Bir durak sonra yaşlı bir amca bindi tramvaya. Bana yerini veren genç gibi bir delikanlı daha çıkar umudu ile yaşlı amcaya yer verilmesini bekledim. Boşuna beklemişim!..Herkes adamı görmezden geliRken;bazıları gözlerini kapatmış kulağında kulaklık dinlediği müziğin ritminde kaybolmuştu!… Kimisi elindeki kitabın içine düşmüş,kimisi uyuklama rolleri keserken, kimisi de gözlerini dışarıya çevirmiş, yanı başındaki yaşlıyı görmemekte ısrar ediyordu. Maalesef yaşlı adamı kimse göremedi, görmek istemdi.
Yaşlı adamın ayakta durmakta zorlandığını görünce rahatsız oldum.
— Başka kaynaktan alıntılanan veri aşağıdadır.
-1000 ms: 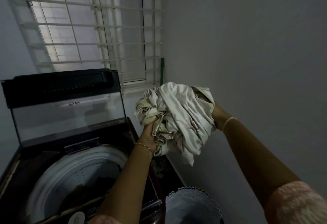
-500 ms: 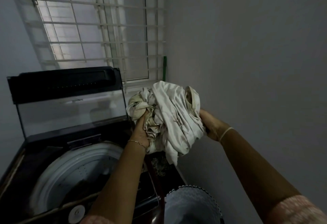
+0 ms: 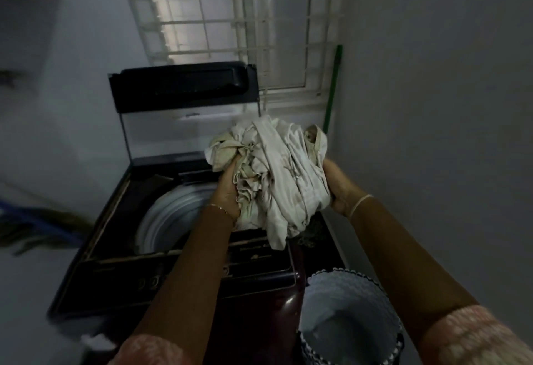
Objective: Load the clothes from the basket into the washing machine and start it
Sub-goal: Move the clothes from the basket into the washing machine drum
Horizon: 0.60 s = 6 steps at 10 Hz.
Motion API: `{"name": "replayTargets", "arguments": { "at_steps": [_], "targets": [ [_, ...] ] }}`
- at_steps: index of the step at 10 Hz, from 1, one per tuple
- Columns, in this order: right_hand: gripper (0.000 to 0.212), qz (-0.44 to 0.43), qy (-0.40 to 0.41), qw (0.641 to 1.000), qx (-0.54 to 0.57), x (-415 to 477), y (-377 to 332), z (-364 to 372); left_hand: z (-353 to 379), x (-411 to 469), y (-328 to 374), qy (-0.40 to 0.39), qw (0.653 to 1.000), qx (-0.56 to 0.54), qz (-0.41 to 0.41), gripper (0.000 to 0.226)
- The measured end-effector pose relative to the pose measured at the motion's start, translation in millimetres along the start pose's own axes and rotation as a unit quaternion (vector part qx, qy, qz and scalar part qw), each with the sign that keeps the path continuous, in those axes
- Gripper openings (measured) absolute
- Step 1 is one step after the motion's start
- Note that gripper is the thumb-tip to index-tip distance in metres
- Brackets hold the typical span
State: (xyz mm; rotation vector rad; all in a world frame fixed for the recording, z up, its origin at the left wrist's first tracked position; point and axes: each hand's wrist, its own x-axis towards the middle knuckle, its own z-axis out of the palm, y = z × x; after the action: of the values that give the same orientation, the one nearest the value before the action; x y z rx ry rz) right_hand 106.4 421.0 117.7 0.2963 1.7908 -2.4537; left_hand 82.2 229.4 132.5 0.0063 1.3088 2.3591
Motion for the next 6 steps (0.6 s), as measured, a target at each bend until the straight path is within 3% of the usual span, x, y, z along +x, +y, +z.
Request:
{"name": "replayTargets", "arguments": {
  "at_steps": [1,3,5,6],
  "targets": [
    [0.052,0.029,-0.006,0.999,-0.02,19,13,21,-17,-5,10,0.044,0.999,0.003,0.01,0.048],
    [0.049,0.041,-0.075,0.996,-0.038,62,17,53,-58,11,28,0.084,0.994,0.055,0.038,0.051],
    [0.055,0.057,-0.057,0.995,-0.052,112,20,87,-119,53,53,0.184,0.978,0.095,0.033,0.055],
    [0.055,0.08,-0.057,0.993,-0.06,145,27,100,-127,54,72,0.165,0.975,0.147,-0.019,0.069]
  ]
}}
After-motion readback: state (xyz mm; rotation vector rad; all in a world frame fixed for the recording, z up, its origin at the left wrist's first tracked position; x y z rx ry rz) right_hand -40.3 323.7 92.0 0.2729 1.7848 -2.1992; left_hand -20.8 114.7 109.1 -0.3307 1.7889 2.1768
Utandım, mahcubiyet duydum. Kalktım, “dayı buyur otur! “Deyip yerimi gösterince, yaşlı adam önce “yok mok !” dese de geçip oturmak zorunda kaldı..
Yaşlı adam gösterdiğim yere otururken de biraz da yüksek sesle; “Her daim hörmet göresin oğul! “Dedi.
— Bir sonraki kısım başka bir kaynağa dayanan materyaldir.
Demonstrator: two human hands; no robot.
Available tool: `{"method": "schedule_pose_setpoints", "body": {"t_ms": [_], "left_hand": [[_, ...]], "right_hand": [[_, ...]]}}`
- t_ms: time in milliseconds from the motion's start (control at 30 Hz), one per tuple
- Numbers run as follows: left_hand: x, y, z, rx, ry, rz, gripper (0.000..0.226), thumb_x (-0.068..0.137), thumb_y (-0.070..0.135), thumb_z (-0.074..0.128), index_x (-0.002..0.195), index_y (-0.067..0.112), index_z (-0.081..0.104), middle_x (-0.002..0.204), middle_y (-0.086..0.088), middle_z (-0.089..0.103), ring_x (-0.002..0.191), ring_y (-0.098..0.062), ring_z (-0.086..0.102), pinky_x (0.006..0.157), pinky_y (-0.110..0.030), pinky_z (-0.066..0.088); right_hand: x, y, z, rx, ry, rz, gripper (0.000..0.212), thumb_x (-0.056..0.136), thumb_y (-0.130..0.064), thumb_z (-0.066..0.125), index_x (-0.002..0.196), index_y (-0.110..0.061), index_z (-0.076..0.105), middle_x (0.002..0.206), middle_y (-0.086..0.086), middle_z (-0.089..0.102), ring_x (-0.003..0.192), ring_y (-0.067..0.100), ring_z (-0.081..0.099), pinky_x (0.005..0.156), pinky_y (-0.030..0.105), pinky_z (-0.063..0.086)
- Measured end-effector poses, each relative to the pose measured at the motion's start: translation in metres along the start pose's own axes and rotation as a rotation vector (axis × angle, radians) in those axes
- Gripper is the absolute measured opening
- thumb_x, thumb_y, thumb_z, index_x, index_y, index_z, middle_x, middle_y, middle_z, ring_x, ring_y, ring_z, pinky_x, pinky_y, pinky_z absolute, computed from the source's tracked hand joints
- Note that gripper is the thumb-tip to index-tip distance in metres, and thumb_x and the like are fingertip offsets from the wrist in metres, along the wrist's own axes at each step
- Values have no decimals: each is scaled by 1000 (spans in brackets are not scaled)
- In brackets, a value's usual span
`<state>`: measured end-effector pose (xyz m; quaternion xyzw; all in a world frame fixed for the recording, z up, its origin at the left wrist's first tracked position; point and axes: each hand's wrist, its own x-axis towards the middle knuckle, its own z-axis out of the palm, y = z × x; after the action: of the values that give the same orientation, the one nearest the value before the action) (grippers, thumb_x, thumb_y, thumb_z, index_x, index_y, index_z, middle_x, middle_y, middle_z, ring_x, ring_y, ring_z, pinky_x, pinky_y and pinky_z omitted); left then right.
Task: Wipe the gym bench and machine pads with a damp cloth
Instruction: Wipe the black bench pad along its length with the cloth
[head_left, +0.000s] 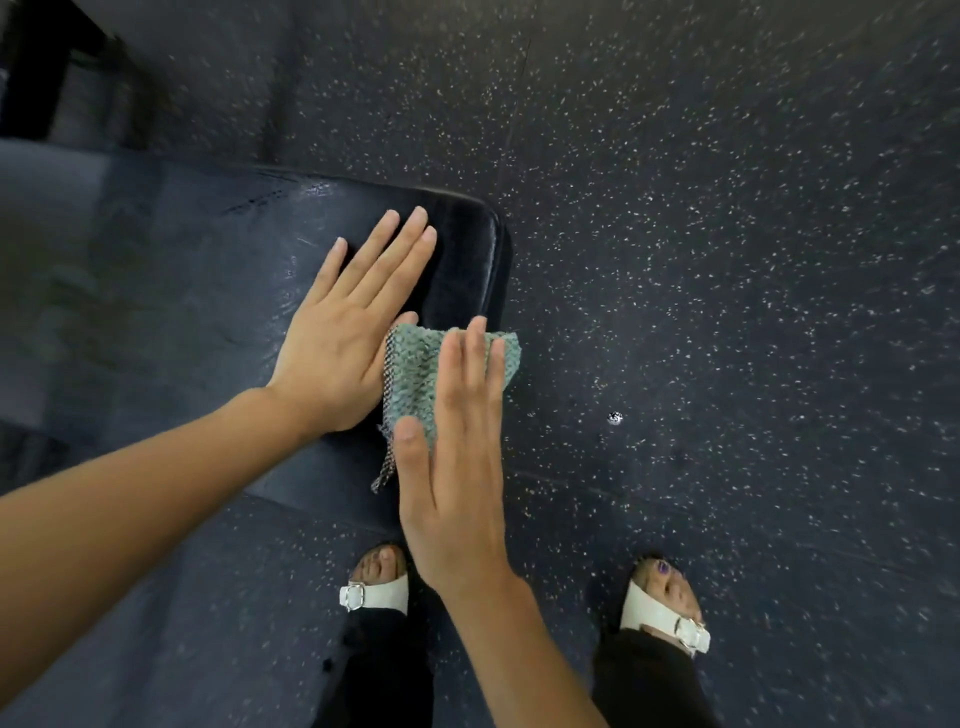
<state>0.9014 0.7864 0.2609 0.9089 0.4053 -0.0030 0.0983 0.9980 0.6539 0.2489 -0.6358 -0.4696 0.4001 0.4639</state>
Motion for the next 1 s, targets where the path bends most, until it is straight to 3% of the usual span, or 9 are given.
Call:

“Her daim hörmet göresin!” Ne muhteşem bir dua!… Ne harika teşekkür!… Ne güzel bir temenniydi öyle!
Çoktandır bu kadar güzel dua, bu kadar anlamalı bir taktir görmemiştim.
“Hörmet göresin” sözcüğü o kadar çok hoşuma gitti ki sabah sabah ilaç gibi geldi bana…Kendimi öylesine huzurlu, öylesine mutlu hissettim ki içimde çiçekler açtı, kelebekler uçtu, kuşlar kanat çırptı.Oysa yaptığım sadece kalkıp yer göstermek, birkaç durak ayakta gitmekti…Ama karşılığında aldığım “hürmet göresin” dileği yüreğimin derinliklerinde unuttuklarımı hatırlattı bana.Çocuktuk evde ana babamız, okulda öğretmenlerimiz; “her daim büyüklere saygılı olun, yaşlıya, hamileye, kadına yer verin, küçükleri sevin “diye öğretmişlerdi bize.
Ne güzel şeyler öğretmişler!
Hissettiğim muhteşem bir haz, tarifi imkansız bir huzurdu…
Büyüğe saygıyı, küçüğe sevgili şefkatli olmayı öğreten öğretmenlerime, büyüklerime selam olsun.